At first it was really difficult; especially when it came to letting go of parts of my life that were comfortable or familiar. It was easier to try and find a 'quick fix' and a temporary kind of happiness that resulted from buying a new pair of shoes or 'vegging out' and watching TV. But the further I removed myself from the everyday trends of our world, the happier and more at peace I felt with myself. I was on a journey that set my soul free.

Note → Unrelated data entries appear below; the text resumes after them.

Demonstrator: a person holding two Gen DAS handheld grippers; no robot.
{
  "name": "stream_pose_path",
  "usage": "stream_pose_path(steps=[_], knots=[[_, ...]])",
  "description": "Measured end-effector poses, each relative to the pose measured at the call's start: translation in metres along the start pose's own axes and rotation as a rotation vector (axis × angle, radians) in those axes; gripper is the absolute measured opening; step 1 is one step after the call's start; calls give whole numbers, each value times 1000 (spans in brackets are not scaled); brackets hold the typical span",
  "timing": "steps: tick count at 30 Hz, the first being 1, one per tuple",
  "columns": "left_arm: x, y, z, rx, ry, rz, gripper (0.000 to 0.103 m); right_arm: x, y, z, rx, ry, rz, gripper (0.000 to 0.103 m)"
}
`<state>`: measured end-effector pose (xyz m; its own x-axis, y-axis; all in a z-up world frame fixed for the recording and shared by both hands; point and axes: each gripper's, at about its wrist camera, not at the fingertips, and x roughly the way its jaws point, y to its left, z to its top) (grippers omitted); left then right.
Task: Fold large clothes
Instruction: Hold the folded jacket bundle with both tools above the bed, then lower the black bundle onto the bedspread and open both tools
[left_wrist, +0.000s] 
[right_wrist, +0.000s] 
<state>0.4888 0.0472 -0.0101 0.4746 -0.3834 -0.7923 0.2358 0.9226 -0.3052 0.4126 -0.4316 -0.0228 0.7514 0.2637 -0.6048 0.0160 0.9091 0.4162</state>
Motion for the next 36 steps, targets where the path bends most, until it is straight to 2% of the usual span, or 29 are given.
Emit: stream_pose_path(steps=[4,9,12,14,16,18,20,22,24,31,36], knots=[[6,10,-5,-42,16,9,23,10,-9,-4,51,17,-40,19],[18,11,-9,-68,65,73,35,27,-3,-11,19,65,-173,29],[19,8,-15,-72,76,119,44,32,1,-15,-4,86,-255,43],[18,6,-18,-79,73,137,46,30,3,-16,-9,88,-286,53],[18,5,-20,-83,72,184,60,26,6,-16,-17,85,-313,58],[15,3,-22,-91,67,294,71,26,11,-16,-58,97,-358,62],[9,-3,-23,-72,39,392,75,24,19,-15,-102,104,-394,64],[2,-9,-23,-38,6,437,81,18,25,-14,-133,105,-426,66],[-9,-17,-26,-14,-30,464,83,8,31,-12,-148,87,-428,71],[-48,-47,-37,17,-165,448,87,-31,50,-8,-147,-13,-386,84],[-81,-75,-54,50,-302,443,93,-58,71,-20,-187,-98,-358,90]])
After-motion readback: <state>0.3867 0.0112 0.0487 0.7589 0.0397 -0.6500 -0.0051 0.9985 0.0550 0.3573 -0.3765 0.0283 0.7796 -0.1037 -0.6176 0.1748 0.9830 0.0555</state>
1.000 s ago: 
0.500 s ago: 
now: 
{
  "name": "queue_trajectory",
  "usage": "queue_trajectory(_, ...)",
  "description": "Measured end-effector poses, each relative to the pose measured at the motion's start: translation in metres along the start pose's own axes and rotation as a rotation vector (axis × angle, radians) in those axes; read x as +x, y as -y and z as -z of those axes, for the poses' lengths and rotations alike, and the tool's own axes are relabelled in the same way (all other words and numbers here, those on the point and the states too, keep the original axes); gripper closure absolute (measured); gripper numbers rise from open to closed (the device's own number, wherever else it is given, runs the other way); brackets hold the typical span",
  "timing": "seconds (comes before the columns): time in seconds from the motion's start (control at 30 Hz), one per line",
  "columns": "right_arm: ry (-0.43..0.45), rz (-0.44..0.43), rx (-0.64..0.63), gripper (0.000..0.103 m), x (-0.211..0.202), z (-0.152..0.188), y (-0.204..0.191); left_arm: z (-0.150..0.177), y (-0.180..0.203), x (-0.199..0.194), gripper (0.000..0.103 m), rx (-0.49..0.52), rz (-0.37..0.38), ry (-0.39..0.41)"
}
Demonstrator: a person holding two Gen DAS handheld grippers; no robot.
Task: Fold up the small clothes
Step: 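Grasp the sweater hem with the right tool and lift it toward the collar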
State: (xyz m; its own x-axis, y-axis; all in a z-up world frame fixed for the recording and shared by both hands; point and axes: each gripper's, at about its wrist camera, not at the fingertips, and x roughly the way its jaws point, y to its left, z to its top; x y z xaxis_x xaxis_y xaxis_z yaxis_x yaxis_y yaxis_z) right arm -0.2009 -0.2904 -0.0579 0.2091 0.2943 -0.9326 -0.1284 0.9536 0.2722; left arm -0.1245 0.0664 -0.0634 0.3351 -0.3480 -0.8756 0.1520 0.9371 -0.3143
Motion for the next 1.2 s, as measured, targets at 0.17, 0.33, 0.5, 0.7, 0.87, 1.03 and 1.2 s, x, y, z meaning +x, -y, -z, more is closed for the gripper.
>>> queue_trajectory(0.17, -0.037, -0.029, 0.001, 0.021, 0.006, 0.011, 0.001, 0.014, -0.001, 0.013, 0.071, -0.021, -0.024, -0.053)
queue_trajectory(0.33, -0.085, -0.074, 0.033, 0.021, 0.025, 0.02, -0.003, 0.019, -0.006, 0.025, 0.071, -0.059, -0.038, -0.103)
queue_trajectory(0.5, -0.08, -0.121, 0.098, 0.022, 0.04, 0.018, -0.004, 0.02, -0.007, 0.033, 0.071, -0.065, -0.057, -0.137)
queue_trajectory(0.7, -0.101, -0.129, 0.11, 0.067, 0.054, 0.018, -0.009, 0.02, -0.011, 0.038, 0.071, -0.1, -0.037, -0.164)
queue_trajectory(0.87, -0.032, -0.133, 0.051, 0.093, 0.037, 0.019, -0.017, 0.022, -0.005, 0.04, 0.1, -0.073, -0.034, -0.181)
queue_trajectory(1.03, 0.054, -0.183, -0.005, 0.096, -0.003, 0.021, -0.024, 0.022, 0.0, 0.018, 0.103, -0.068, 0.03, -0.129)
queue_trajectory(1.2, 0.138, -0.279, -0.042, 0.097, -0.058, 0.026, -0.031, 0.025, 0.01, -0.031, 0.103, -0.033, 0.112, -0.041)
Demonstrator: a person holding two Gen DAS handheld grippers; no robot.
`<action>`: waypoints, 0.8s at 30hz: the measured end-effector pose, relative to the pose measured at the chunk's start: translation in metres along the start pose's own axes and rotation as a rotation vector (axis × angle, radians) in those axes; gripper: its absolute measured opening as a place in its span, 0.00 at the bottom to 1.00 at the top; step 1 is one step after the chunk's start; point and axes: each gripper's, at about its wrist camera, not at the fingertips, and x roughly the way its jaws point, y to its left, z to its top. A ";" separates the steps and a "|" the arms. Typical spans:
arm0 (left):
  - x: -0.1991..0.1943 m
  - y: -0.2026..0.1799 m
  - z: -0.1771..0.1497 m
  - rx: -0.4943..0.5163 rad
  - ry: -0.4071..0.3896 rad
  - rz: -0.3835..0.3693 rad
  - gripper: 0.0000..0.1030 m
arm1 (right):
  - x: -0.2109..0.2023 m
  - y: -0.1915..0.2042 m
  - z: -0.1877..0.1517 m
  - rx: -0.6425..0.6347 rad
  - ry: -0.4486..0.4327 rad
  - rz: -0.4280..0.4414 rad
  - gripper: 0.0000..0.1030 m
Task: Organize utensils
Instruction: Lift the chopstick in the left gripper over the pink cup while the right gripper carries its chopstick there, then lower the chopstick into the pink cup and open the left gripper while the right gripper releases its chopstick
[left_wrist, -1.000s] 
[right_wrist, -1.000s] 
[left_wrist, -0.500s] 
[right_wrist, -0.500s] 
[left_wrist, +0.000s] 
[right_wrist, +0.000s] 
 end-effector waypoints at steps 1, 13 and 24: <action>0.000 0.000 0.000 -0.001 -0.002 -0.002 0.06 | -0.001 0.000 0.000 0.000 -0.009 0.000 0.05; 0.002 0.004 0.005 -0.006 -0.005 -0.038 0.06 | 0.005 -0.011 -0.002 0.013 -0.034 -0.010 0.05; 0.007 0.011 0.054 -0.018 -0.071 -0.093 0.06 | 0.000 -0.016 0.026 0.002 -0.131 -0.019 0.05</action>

The things I did not understand, I gave back to God, and more often then not, He began revealing answers to me that I wasn't expecting. I learned how to forgive myself and be gentle in my own thoughts once again.
I discovered that the world wasn't against me, but that we are born inherently good; sometimes we just get stuck. Things will never be perfect, but as we begin seeking the light in our own lives and the good in the lives of others, God's love reflects brightly back at us.